### Brief
Identify all lines in the data containing the string "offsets". Copy them out.

(Stored data Opens)

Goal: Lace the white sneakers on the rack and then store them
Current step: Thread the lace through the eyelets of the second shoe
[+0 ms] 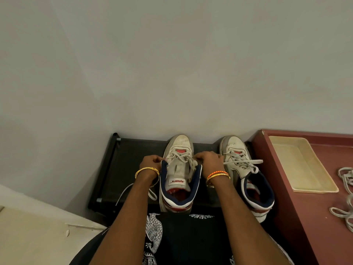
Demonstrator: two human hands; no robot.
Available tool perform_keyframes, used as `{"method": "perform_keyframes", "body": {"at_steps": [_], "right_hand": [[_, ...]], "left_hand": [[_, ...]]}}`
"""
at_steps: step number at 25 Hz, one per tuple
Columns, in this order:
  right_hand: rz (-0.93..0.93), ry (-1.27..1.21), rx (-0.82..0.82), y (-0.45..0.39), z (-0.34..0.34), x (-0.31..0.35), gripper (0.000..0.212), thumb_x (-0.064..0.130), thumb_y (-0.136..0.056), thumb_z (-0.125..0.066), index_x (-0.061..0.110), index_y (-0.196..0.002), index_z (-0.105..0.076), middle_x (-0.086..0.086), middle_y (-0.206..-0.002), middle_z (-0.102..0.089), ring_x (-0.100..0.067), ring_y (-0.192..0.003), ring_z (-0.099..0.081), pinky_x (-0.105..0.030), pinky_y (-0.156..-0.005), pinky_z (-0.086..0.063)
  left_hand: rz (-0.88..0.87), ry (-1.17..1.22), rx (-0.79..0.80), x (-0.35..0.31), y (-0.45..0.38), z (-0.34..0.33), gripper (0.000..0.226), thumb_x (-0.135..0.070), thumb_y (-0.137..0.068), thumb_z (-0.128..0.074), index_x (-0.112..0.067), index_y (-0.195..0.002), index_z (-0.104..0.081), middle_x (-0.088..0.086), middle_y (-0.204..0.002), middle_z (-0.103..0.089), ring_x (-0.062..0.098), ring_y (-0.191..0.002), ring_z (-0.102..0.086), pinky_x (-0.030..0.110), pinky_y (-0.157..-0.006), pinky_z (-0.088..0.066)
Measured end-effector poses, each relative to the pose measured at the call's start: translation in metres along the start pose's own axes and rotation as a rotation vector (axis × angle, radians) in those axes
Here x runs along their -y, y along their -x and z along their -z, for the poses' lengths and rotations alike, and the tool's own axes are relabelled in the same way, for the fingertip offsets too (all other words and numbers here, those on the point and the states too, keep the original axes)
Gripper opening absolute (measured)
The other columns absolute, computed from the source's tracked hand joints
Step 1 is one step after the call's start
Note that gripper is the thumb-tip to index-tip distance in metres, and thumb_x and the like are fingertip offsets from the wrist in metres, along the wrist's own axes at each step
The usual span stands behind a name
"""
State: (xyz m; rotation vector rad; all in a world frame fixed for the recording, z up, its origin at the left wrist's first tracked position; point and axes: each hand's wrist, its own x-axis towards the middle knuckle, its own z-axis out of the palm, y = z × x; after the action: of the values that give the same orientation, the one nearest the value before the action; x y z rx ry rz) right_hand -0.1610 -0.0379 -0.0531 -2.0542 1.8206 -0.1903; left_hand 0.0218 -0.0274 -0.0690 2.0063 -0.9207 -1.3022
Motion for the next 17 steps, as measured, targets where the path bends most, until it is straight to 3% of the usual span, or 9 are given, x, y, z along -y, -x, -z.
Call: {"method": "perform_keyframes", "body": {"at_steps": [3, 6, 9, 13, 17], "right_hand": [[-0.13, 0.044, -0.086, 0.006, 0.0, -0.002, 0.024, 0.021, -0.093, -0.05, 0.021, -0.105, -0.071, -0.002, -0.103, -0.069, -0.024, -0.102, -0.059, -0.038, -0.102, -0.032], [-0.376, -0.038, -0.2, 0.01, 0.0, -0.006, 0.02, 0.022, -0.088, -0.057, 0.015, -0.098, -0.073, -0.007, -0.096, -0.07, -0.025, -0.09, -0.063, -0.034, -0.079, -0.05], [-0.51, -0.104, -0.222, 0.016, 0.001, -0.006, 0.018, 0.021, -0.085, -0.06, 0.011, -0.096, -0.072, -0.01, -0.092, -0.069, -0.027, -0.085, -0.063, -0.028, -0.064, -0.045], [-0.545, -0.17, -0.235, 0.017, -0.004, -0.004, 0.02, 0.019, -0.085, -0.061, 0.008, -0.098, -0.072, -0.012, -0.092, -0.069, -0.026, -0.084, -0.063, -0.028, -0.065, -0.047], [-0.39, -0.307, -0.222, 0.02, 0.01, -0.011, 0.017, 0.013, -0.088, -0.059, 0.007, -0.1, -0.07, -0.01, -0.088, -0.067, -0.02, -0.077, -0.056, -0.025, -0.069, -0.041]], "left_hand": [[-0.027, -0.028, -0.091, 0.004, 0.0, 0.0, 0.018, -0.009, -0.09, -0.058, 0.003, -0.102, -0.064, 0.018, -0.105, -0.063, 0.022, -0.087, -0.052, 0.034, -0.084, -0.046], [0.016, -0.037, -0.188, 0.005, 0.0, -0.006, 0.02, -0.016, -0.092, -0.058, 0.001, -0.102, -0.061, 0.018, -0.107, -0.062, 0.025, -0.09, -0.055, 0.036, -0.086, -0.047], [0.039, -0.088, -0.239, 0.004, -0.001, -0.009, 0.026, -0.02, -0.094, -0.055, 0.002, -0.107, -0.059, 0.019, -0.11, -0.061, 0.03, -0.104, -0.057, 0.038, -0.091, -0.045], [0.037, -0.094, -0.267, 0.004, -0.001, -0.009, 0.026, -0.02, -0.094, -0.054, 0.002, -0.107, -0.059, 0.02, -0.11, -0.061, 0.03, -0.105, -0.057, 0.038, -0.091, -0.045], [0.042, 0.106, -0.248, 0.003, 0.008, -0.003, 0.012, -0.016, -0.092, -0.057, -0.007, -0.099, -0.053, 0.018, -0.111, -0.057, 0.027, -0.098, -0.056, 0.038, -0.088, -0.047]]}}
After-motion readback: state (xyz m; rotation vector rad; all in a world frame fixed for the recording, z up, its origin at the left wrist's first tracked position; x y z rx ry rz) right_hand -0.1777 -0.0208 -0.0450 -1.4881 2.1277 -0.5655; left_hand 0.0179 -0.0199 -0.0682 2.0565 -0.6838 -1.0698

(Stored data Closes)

### Solved problem
Here x runs along their -y, y along their -x and z along their -z, for the poses' lengths and rotations alike, and the tool's own axes are relabelled in the same way, for the fingertip offsets too (all other words and numbers here, those on the point and the states too, keep the original axes)
Note that gripper is the thumb-tip to index-tip distance in metres, and thumb_x and the like are fingertip offsets from the wrist in metres, along the wrist's own axes at each step

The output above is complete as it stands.